* _WHAT YOU WILL DO_
Please work out how many of the lines below include "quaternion". Only the number should be given.

-.-.-

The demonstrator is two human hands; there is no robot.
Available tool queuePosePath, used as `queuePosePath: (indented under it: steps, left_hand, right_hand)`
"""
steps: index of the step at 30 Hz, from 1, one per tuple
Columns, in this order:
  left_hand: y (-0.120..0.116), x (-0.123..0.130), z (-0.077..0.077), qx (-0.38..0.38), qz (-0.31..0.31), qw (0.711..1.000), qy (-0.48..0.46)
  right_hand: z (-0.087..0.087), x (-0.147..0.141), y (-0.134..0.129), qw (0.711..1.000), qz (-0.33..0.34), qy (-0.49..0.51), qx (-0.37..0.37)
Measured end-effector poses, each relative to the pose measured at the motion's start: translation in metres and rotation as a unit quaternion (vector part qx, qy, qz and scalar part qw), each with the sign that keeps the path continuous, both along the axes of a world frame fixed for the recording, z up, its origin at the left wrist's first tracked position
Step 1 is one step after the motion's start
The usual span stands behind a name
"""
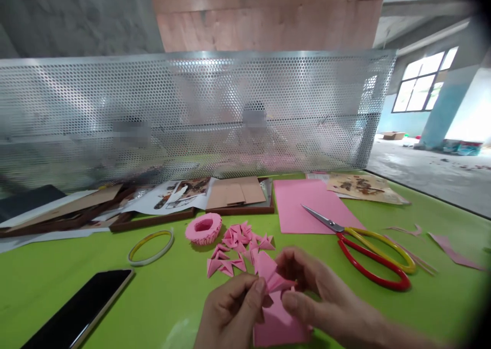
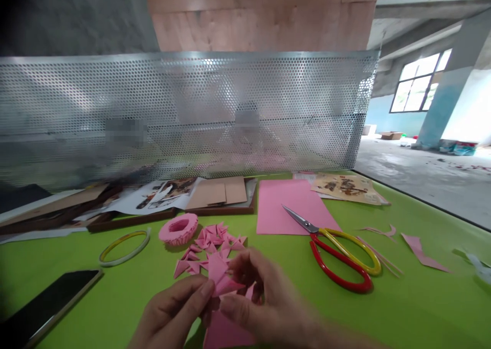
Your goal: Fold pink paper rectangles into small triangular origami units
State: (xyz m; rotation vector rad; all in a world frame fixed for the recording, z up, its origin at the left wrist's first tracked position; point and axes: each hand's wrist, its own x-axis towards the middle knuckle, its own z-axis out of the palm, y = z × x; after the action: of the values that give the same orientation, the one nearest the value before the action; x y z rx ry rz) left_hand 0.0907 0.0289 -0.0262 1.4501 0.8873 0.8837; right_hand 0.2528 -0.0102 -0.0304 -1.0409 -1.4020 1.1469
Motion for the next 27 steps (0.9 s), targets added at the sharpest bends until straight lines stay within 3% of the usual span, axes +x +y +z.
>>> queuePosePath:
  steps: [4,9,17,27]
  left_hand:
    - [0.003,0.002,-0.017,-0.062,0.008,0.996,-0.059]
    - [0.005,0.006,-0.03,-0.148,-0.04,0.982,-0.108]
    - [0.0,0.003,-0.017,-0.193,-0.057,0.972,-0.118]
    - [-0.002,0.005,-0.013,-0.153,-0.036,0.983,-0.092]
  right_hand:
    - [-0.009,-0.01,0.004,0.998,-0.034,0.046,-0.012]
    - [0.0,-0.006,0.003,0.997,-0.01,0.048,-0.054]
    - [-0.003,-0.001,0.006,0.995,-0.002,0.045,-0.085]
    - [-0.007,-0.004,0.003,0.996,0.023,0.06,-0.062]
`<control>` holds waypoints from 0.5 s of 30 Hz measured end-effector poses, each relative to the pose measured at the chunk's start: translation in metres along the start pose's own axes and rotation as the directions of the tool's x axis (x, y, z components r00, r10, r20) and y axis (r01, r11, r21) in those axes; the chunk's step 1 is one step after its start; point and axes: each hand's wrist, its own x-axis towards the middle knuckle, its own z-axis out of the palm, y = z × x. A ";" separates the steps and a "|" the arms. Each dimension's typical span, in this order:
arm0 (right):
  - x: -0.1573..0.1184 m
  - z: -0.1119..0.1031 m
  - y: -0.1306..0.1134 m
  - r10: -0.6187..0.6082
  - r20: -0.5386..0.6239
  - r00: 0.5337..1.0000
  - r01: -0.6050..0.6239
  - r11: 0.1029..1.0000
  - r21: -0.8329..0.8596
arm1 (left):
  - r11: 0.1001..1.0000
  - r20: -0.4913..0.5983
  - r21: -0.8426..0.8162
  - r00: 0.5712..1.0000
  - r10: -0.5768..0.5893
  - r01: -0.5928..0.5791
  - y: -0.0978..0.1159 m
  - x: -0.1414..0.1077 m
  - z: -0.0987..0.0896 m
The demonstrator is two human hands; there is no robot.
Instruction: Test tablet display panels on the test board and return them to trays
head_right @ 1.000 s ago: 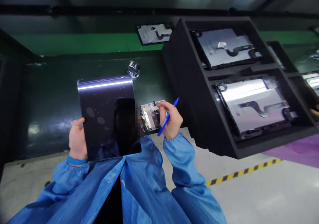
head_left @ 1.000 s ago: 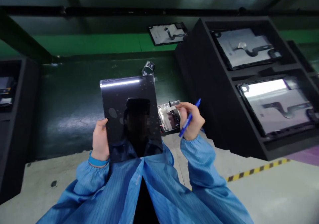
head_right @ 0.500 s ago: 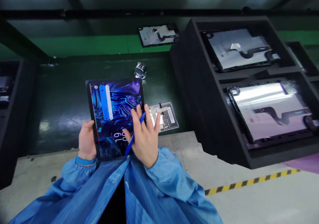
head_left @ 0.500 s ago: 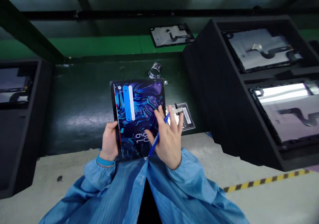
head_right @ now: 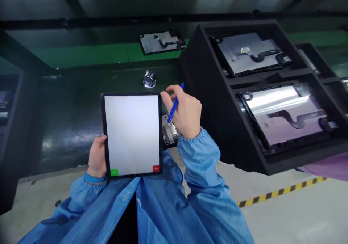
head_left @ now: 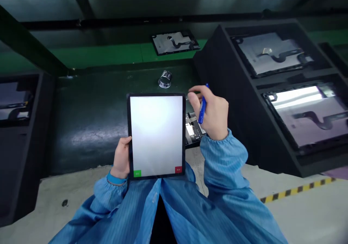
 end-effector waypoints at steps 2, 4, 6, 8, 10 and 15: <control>0.005 0.001 0.001 -0.087 0.056 0.995 0.094 0.986 -0.136 | 1.000 0.008 0.021 1.000 -0.009 0.009 -0.002 0.000 -0.001; 0.001 -0.002 -0.006 -0.190 0.039 0.981 0.194 0.962 -0.192 | 1.000 0.023 0.026 1.000 -0.004 0.004 -0.003 0.001 -0.001; -0.009 -0.011 -0.016 -0.326 0.027 0.945 0.326 0.935 -0.140 | 1.000 0.038 0.015 0.999 -0.008 0.007 -0.004 0.002 -0.001; -0.021 -0.027 -0.027 -0.475 0.033 0.880 0.473 0.880 0.043 | 1.000 0.034 0.003 0.999 -0.029 0.029 -0.005 0.001 -0.001; -0.032 -0.044 -0.035 -0.574 0.022 0.819 0.549 0.793 0.262 | 0.999 0.006 0.001 0.999 -0.048 0.048 -0.004 -0.001 0.000; -0.046 -0.068 -0.044 -0.581 -0.060 0.811 0.526 0.682 0.509 | 0.998 0.019 -0.037 0.999 -0.048 0.048 -0.003 -0.010 0.000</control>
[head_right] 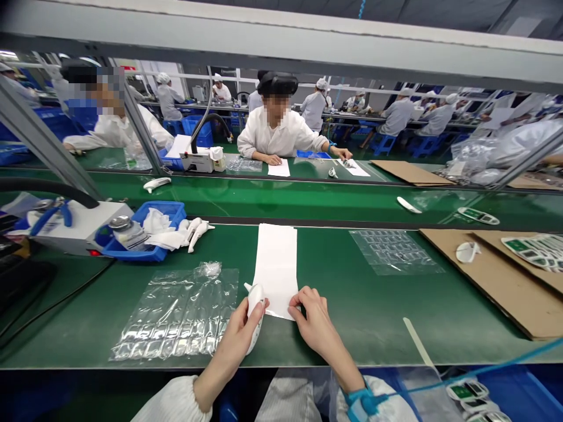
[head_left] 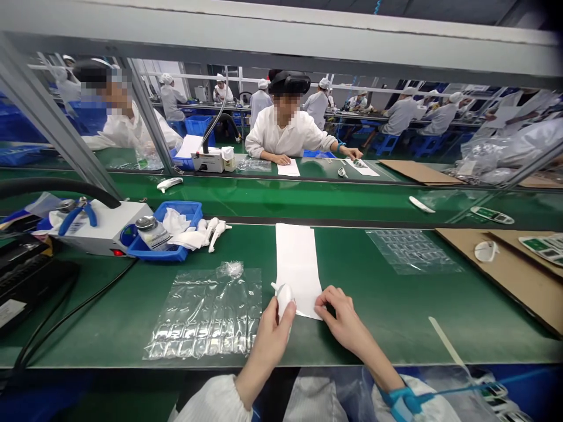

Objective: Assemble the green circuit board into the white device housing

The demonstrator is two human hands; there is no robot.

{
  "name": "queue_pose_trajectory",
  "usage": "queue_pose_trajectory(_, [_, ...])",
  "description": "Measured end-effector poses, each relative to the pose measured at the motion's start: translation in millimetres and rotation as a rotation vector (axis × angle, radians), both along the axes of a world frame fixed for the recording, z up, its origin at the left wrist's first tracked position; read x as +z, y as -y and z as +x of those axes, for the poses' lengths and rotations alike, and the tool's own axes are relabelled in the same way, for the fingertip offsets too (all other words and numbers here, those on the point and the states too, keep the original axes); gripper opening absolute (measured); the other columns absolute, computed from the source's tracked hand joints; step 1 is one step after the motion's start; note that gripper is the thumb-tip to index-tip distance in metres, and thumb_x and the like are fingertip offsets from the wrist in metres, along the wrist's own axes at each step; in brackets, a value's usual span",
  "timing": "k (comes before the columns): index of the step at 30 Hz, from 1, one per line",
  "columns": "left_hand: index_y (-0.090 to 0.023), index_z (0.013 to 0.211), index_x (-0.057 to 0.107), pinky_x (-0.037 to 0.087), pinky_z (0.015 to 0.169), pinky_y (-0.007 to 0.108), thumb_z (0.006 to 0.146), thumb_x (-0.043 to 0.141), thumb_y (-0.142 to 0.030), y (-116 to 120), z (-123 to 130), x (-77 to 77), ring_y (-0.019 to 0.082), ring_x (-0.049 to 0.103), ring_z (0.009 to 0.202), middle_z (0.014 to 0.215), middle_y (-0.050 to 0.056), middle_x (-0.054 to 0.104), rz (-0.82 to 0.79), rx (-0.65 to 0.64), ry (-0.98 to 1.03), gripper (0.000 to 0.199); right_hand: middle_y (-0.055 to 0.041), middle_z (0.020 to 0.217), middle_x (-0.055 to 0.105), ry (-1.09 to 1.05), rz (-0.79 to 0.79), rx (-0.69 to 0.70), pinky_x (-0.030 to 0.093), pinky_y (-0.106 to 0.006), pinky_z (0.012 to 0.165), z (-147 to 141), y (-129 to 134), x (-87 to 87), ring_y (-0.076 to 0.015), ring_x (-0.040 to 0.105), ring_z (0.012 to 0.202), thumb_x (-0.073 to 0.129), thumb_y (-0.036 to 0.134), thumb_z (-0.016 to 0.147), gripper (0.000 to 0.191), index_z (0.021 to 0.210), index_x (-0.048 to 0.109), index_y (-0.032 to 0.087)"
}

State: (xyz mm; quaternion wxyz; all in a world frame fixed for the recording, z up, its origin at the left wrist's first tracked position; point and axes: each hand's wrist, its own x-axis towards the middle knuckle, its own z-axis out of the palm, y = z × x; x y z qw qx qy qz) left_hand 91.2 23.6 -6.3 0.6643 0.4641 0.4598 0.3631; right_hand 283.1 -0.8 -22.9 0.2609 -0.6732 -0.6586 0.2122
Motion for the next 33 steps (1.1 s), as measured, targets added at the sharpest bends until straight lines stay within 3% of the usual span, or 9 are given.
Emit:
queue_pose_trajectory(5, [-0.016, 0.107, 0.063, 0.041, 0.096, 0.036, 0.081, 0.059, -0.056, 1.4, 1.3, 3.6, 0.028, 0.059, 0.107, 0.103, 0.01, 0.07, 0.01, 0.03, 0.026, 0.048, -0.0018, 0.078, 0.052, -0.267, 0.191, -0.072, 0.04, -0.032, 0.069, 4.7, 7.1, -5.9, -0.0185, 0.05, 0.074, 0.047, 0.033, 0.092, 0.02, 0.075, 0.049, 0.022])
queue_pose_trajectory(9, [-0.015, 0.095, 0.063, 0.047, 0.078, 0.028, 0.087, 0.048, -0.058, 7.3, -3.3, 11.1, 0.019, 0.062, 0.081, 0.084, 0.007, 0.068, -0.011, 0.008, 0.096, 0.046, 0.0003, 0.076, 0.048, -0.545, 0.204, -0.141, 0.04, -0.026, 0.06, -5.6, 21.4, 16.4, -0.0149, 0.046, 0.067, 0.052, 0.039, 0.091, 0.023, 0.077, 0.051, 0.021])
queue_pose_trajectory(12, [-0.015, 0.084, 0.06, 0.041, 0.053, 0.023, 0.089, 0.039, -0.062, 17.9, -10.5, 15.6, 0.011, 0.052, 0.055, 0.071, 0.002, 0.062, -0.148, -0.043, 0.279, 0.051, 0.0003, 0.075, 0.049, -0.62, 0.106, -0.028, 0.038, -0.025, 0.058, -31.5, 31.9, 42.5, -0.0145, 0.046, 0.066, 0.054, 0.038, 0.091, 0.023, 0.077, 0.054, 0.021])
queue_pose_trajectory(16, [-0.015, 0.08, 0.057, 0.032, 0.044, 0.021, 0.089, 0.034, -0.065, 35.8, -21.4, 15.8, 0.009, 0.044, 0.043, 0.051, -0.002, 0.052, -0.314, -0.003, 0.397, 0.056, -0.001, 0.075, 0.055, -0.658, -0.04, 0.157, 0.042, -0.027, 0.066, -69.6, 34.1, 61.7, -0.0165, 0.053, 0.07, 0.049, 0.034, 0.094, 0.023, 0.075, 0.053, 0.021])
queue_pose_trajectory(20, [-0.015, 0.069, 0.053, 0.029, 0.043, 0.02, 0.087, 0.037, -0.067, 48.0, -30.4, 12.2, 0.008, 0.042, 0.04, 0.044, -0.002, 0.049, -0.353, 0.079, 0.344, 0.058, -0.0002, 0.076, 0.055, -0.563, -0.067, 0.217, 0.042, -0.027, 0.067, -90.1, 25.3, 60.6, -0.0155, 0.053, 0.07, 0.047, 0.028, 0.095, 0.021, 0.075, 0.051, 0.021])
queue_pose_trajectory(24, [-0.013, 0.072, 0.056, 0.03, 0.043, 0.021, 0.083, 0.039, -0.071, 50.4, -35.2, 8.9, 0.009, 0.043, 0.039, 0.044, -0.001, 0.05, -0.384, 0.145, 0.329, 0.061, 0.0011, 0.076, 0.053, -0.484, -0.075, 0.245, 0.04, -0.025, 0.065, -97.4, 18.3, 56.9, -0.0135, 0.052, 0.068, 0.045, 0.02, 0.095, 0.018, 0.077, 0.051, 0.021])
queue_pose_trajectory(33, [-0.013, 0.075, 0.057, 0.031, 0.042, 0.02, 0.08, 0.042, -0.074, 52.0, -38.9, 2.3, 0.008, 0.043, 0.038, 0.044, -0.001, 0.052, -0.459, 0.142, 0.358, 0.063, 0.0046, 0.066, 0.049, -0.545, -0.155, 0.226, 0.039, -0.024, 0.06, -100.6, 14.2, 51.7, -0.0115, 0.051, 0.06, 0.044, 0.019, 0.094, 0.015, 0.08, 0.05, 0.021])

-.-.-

* _WRITTEN RESPONSE_
2